EXERCISE DESCRIPTION. Give the number of lines in this listing that hold "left". No other words belong in the reply.

********

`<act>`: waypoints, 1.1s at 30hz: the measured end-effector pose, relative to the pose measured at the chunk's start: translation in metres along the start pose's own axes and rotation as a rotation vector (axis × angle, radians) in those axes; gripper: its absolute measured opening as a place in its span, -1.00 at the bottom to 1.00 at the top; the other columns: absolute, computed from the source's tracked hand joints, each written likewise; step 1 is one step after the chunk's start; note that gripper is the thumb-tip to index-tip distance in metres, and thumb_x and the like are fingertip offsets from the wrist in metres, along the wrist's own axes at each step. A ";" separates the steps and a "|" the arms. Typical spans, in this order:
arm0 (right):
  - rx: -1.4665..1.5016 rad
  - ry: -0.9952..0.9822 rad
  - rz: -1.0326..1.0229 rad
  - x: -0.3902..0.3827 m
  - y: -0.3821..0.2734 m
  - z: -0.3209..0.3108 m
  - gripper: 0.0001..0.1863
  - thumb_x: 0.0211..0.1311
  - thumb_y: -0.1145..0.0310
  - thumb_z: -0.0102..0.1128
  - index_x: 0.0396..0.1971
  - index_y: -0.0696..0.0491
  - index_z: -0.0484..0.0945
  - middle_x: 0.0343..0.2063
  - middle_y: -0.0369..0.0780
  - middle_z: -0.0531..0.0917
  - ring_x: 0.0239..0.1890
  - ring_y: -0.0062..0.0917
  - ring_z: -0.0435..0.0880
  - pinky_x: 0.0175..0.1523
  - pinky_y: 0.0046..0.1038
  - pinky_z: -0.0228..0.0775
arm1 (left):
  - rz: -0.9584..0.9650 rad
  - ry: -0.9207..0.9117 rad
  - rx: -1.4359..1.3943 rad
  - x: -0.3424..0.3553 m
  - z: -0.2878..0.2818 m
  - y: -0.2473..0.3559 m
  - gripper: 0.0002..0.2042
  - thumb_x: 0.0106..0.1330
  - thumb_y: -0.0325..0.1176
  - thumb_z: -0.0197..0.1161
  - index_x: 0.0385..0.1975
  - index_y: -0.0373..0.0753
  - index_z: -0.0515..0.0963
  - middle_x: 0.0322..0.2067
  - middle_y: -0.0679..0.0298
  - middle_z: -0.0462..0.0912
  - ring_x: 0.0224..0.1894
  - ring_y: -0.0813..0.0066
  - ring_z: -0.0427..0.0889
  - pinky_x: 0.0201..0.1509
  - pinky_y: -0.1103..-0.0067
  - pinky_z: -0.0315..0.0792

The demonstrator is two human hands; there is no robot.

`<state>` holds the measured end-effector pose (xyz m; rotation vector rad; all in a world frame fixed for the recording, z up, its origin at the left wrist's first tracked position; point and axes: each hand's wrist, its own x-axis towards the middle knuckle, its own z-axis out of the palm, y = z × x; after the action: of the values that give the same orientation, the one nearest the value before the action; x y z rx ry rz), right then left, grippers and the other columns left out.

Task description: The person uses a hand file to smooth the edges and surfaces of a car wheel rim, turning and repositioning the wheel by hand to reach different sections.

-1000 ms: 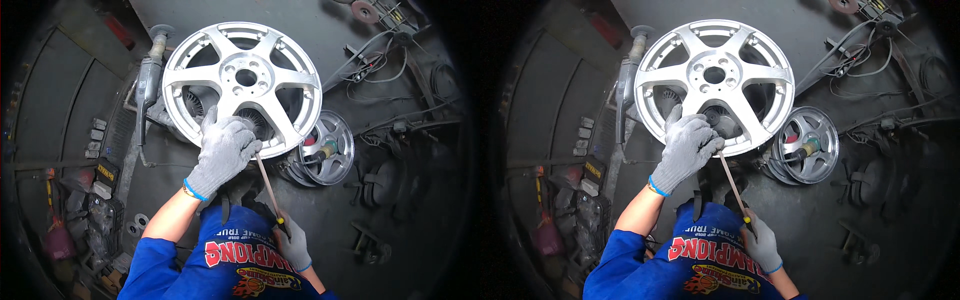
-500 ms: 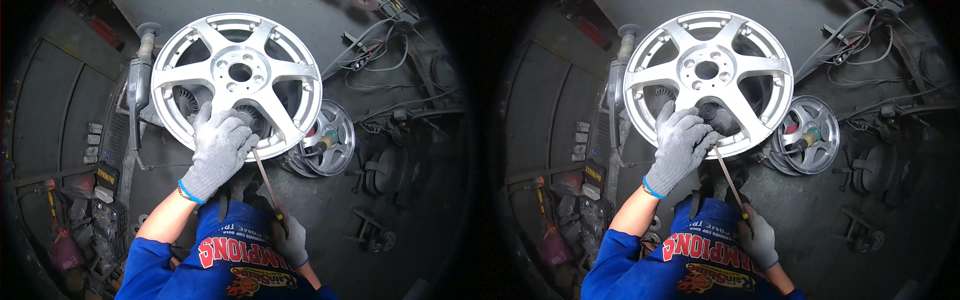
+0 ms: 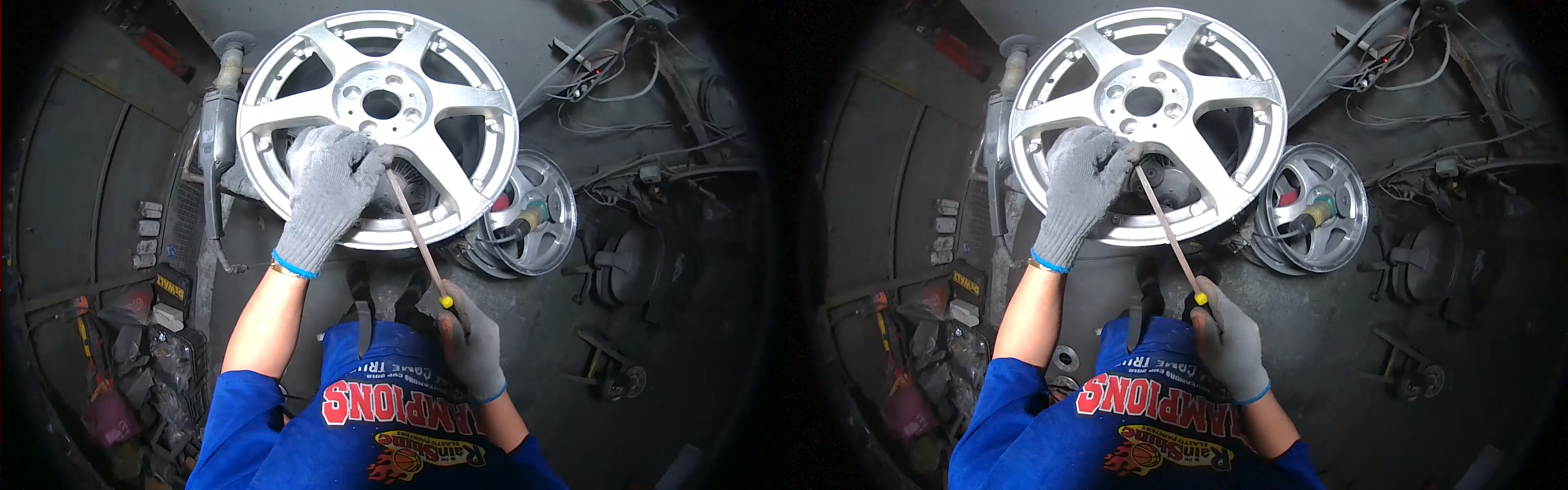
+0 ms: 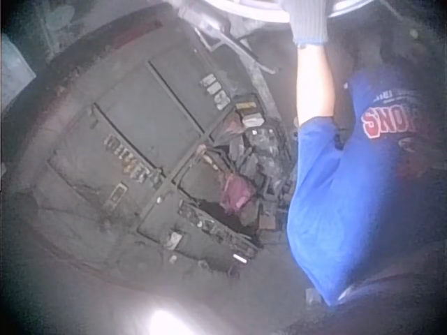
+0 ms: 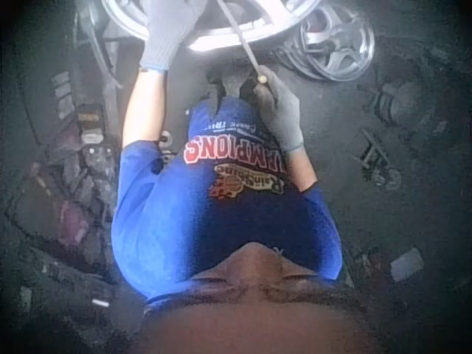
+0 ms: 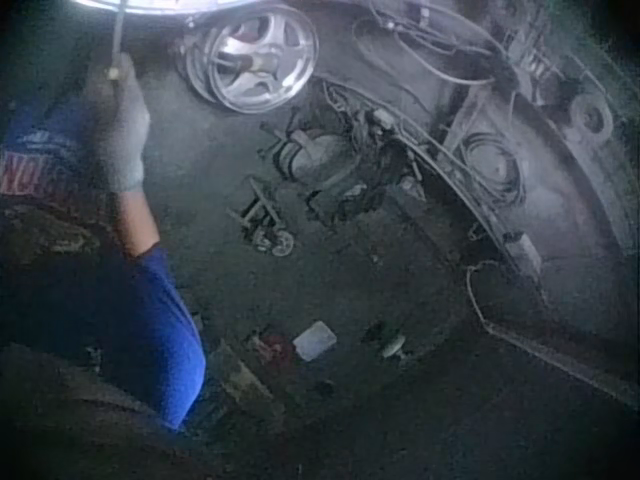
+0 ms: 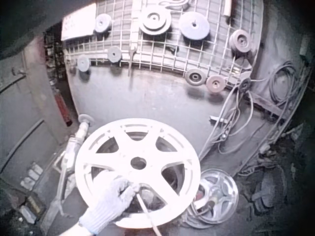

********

TASK ANSWER. 2